Tous ses morts me rappelaient Ferlan et Isabelle, tous ses morts me mettaient hors de moi, voilà pourquoi je ne devais pas m'y habituer, car leurs proches eux, ne vont pas s'y habituer, ils garderont à jamais le deuil comme je porte le deuil de mes défunts amis. Ils ont perdu un futur en intégrant le bataillon d'exploration alors que moi qui avait (peut-être) la chance d'être toujours en vie, ne faisait rien pour créer un futur. Je m'en sentais pas capable ... j'en mourrai d'envie pourtant, je ne voulais en aucun cas que ma vie se résume qu'à la mort.

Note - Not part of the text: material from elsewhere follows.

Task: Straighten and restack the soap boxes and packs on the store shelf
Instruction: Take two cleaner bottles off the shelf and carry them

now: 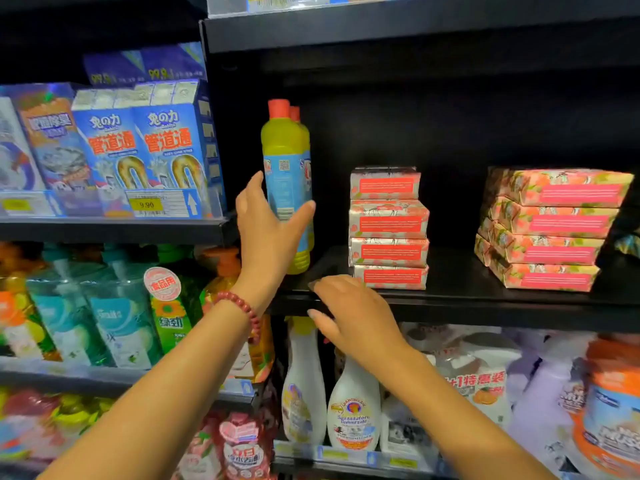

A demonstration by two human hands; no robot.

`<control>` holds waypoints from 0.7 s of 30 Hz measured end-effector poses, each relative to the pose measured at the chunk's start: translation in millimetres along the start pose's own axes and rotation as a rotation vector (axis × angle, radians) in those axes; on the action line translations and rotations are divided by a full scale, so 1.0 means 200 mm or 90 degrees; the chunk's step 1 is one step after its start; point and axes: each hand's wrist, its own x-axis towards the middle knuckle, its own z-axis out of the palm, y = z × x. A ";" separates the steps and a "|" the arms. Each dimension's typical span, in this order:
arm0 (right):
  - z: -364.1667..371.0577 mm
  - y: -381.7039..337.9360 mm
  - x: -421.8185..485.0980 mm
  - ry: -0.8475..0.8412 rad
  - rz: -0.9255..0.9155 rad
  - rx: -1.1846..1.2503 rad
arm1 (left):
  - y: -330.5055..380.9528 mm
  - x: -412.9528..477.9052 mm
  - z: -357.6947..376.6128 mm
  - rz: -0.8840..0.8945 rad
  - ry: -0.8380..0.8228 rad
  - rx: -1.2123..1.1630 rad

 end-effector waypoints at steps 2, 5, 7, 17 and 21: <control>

Toutes ses contradictions vont me tuer.


Pourquoi n'arrivais-je pas à faire le tri en moi ? Erwin semblait s'en sortir, enfin c'était ce qu'il montrait ... et ce que je montrai. On ne devait pas faiblir, on ne pouvait pas ce le permettre, même si je détestais l'avouer, les jeunes nous prenaient pour modèle, ils nous admiraient. S'ils savaient qu'ils n'admiraient qu'une apparence en réalité ...

Quelle contradiction quand même ... les jeunes puisaient leurs forces en nous et nous puisons notre force en eux. Chacun avait ses raisons de se battre pour rester en vie, mais moi ... je n'avais rien à perdre, je n'avais rien à gagner ? Est-ce vraiment pour l'humanité que je me battais ?

Au début, j'avais intégré le bataillon pour sortir Ferlan et Isabelle des bas-fonds et leur donner une meilleure vie, ils avaient découvert le ciel, le soleil, la lumière, puis la mort, je m'étais juré de les venger et jusqu'à maintenant je ressentais cette colère lorsque je les exterminais. Néanmoins, je ne prenais plus aucun plaisir à les tuer. La mort de tous ses soldats m'empêchaient de ressentir la moindre satisfaction de les exterminer. Je suis fort, j'étais le soldat qui avait éliminé le plus de titans.


Je n'ai pas le choix, il faut que je me batte.